Compared with all too many late 20th-century designers, however, mid-century Henrion was specially adept at juxtaposing slogans, captions and general copy against images. He read the words and understood them. He was also keen on pictograms. His posters for the Ministry of Agriculture included a succession of hand-coloured photomontages and pictograms urging those digging for victory to get into pigs, allotments and rabbits, which were ‘off the ration’. Pictograms were later the basis of Henrion’s impossibly complex diagram explaining the National Health Service to a sceptical British Medical Association.

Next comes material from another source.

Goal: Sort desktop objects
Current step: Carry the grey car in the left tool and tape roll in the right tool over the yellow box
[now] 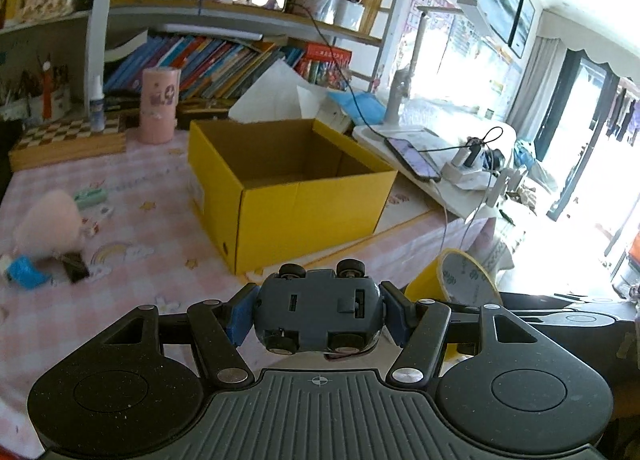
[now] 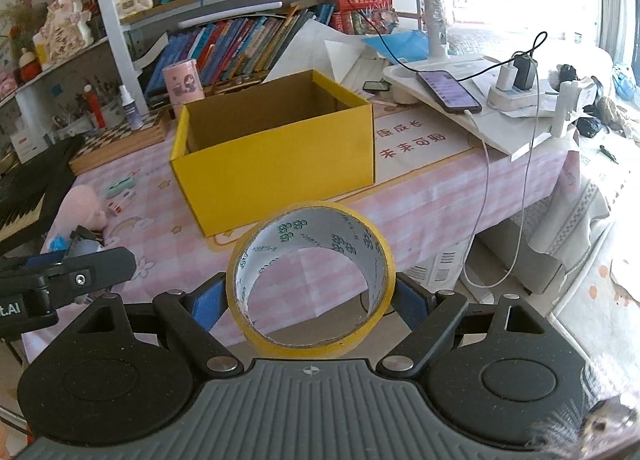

There is much to be learnt from Henrion’s work, and there is still a history to be written of him, Penguin’s Hans Schmoller, Czech and Polish graphic designers like Walter Trier and George Him, and of wartime graphics greats such as Fougasse, the Radio Times and The Listener. Today Henrion is worried about Maggie’s likely victory in the General Election, ambivalent about West Germany’s technological superiority over Britain, concerned that posters (he mentions Silk Cut) are ‘too clever’, too television-based: ‘The era of the heroic poster’, he says, ‘is over’. He is ‘not sure’ about Neville Brody and feels that West Coast post-modern graphics is all very well, but that it is ‘invites to weddings, to shows – no message’. Nevertheless Henrion thinks that graphics jobs in print, and art school graduates to do them, can only grow. Standards, he says, are higher than ever – but there is, he argues, not much innovation in evidence.
Henrion is not nostalgic about the past. A Royal Designer for Industry and an Officer of the British Empire, he has come a long way in the 50 years since Leon Blum’s Popular Front government; but his critique of current graphic design is a fair, not a conservative one. He is somebody to be admired, emulated, but not idolised. He represents the progressive mission of twentieth-century graphic design.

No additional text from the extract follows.